4. | It is fascinating to note just how much information relative to Welsh holy wells was available to a nineteenth-century Belgian Jesuit, more than seventy years before the appearance of Francis Jones’ essential book. In a 24-page appendix (‘Of St Winifred’s Well at Holywell, and of its cult and of the miracles reported to have happened there’) to his De Sancta Wenefreda, Père de Smedt begins (§1 – ‘De fontibus sacris generatim’) by noting the existence of the very many celebrated sacred wells in Wales, named for the saints, which were formerly the resort of Christians honouring these saints and seeking their health. Such wells in North Wales are noted in Samuel Lewis’ topographical dictionary [I] under the entries for their towns or villages, and indicated by the names of their patron saints; to wit, in the county of Flintshire, Caerwys (St Michael) and Holywell (St Winifred). In Denbighshire: Wigfair [Cefn Meiriadog] (St Mary), Llanrhudd [Ruthin] (St Peter), Llandegla (St Tecla), Llanrhaiadr yn Cinmeirch (St Dyfnog), Prion (St Dyfnog) [though Prion is actually a hamlet in the parish of Llanrhaiadr, Lewis has entries for both, and mentions Ffynnon Ddyfnog under both, leading de Smedt to duplicate the well – as noted below, similar kinds of mistakes were made by Francis Jones]; to which may be added from Thomas Pennant, Dyserth or Llansantffraid [actually in Flintshire, while the well itself is actually in Cwm] (St Asaph) [II] and Cegidog or St George (St George) [III]. In Anglesey: Llanallgo (St Gallgo), Llandyfrydog (St Cybi or Chebius [a nameform he takes from Robert of Shrewsbury – and though the nameforms may in essence be identical, the personages involved are certainly not] and St Seiriol), Llaneilian (St Eilian).

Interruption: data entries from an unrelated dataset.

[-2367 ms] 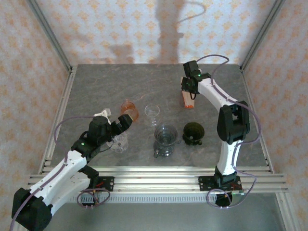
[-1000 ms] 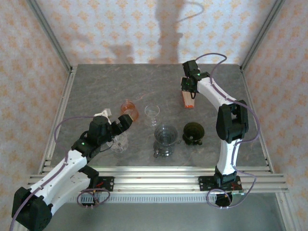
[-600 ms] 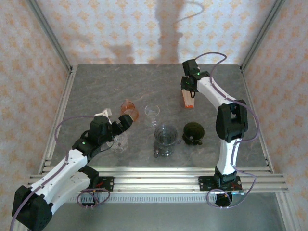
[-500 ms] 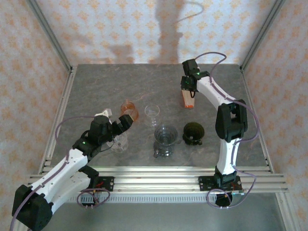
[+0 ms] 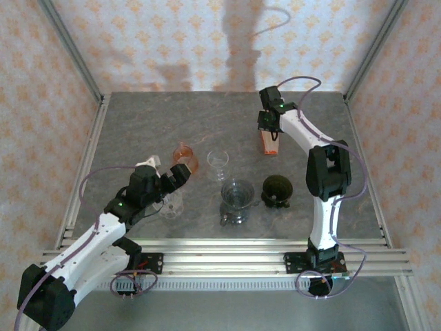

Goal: Place the coffee filter in the dripper

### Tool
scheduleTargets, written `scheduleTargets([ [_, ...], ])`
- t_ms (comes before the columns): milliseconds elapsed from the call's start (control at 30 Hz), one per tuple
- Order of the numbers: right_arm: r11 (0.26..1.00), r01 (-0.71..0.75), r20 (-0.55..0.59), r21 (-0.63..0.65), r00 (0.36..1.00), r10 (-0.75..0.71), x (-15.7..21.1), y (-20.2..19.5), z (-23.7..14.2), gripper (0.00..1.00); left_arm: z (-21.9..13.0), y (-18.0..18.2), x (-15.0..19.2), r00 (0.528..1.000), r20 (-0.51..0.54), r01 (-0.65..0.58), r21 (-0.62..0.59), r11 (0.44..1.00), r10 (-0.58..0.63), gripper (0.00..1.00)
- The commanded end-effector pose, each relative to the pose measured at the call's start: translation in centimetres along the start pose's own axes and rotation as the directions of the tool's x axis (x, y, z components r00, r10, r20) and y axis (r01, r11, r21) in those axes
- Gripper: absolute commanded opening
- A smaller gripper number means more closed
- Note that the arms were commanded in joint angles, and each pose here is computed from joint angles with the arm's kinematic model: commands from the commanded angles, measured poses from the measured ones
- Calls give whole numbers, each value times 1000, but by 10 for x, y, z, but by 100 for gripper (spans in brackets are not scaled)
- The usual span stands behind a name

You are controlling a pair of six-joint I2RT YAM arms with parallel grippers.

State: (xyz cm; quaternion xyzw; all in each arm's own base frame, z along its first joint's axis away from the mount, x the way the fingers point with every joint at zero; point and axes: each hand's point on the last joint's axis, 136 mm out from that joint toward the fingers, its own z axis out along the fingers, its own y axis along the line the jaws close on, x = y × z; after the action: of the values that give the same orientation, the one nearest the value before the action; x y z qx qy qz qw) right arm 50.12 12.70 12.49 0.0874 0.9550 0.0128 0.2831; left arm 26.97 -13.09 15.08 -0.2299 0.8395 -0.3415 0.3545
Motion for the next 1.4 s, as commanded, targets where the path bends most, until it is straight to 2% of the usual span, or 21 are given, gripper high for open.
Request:
scheduleTargets([
  [0,1000,8,38,26,999,-9,-14,-4,-10,12,1,-3,0,1000,2,-12,15,1000,12,100],
  [233,1000,8,54,25,998,-9,-18,-5,-18,17,2,-4,0,1000,0,-8,21,1000,8,100],
  [567,999,5,63,40,998,-7,-18,-8,-18,16,4,0,3,1000,-4,0,20,1000,0,99],
  [1067,999,10,86,39,996,-14,-24,-9,-30,4,6,0,5,1000,-13,11,24,1000,-11,100],
  [1367,999,17,119,45,993,-22,-28,-13,-50,2,6,-3,4,1000,-12,12,31,999,-11,100],
])
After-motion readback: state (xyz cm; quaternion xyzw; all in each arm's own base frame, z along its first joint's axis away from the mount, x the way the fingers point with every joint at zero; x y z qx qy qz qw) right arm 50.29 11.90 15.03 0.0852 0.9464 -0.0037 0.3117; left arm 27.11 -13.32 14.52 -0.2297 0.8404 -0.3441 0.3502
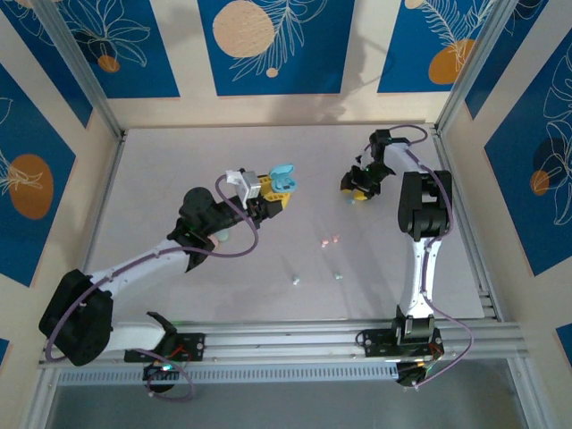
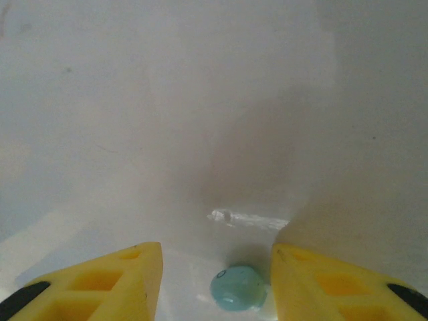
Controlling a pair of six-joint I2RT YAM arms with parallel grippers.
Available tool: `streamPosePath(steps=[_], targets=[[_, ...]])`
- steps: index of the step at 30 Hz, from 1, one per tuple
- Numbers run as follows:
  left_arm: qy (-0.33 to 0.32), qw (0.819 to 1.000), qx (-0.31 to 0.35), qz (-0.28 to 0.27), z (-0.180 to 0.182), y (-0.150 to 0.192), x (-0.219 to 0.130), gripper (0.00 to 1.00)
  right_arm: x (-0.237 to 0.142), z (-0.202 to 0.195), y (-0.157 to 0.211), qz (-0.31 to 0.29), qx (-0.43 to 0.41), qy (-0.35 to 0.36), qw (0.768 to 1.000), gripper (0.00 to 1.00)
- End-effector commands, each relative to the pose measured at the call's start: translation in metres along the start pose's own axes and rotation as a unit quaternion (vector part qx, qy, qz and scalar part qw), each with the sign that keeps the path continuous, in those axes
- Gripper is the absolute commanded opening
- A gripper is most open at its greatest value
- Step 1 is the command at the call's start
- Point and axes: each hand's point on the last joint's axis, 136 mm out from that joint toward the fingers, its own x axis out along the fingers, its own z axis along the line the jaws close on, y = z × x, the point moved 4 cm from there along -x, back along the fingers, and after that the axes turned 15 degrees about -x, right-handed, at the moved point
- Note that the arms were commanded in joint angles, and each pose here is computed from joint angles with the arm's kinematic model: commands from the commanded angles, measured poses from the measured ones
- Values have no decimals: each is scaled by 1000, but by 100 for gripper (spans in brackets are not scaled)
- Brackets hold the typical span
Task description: Insert the wireless bluetooth earbuds into the charging case
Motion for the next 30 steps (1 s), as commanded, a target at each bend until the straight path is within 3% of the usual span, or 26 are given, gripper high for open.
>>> streamPosePath(steps=[1,13,23,30], targets=[[16,1000,16,-21,-10,-14,-2,23,4,3,1,13,-5,-11,1000,47],[19,1000,11,-22,-9,-12,-1,23,-1,22,32,56,-3,-15,998,45],[23,999,7,-23,-9,-12,1,23,-15,29,39,40,-4,-18,999,45],[21,999,4,-27,-11,-13,-2,23,-19,14,29,23,-5,31,999,45]])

In Caernarfon: Llanbedrog (‘God’s Well’), Bryncroes (St Mary), Clynnog Fawr (St Beuno), Llanberis (St Peris), Llanddeiniolen (St Deiniolen), Llanaelhaiarn (St Aelhaiarn), Llangybi (St Cybi), Llanllyfni (St Rhedyw). In Meirionydd: Bettws Gwerfil Goch (St Mary), Dolgellau (St Mary), Llandrillo (St Trillo), Llanenddwyn (St Enddwyn), Llangower (St Gwawr). In Montgomeryshire: Garthbeibio (St Tydecho), Llanerfyl (St Erfyl), Llangadfan (St Cadfan).
I. Topographical Dictionary of Wales. II. Pennant, Tours in Wales, vol. II, p.117. III. Ibid, vol. III p. 157 (Smedt 1887, p.734). This impressive total, along with the willingness of the Bollandist to plough through Lewis’ two weighty volumes, gives a clear indication of the depth and thoroughness of de Smedt’s research; it indicates, too, that Lewis is an important source of information about such Welsh sacred wells as survived into the nineteenth century (and though it is to be noted that Lewis was an incorrigible plagiarist, and regularly recycled the words of other authors without attribution, he at least brought together a mass of otherwise often unnoticed information). |
5. | In a footnote on p.341 the authors note that ‘there is, or was, a Ffynnon Dyfr in the parish of Abergele’, which, they judge, appears to have been named for the same saint. This well is not noticed by Francis Jones. |
6. | The boundary siting of Ffynnon Mihangel led Francis Jones to make an understandable but potentially confusing mistake. Edward Lhuyd’s Parochialia (i.e. ‘parish notes’) was compiled from detailed questionnaires sent to the clergy of Welsh parishes, inquiring into their history, antiquities, and local lore. Given its position on the boundary between Bodfari and Caerwys, and although recognised as the sacred well of Caerwys (Bodfari had its own in Ffynnon Ddeier), both incumbents quite naturally reported the healing cult at Ffynnon Mihangel (Lhuyd 1909, Caerwys, pp.67-8; Bodfari, p.70). Unfamiliar with North Welsh topography, and presented with two separate accounts, Jones unfortunately duplicated the well, and located Ffynhonnau Mihangel in both Caerwys and Bodfari (Jones 1954, p.179) – leading this researcher, at least, before he spotted the mistake, to spend numbers of fruitless hours over several years questioning the inhabitants of Bodfari as to the whereabouts of their St Michael’s Well! A similar chain of printed circumstances led Jones to locate another well in two counties: ‘Ff. Ddeiniol. In Bangor Monachorum parish’, in Denbighshire (Ibid., p.172) and ‘Ff. Daniel. In Bangor Is-y-coed parish’, in Flintshire (Ibid., p.178). Bangor-is-y-coed, sometimes called Bangor on Dee, is in Flintshire (currently, Co. of Wrexham). Its antiquarian name, Bangor Monachorum, stems ultimately from the stories reported by Bede, about its abbot’s dealings with Augustine, and its annihilation at the Battle of Chester.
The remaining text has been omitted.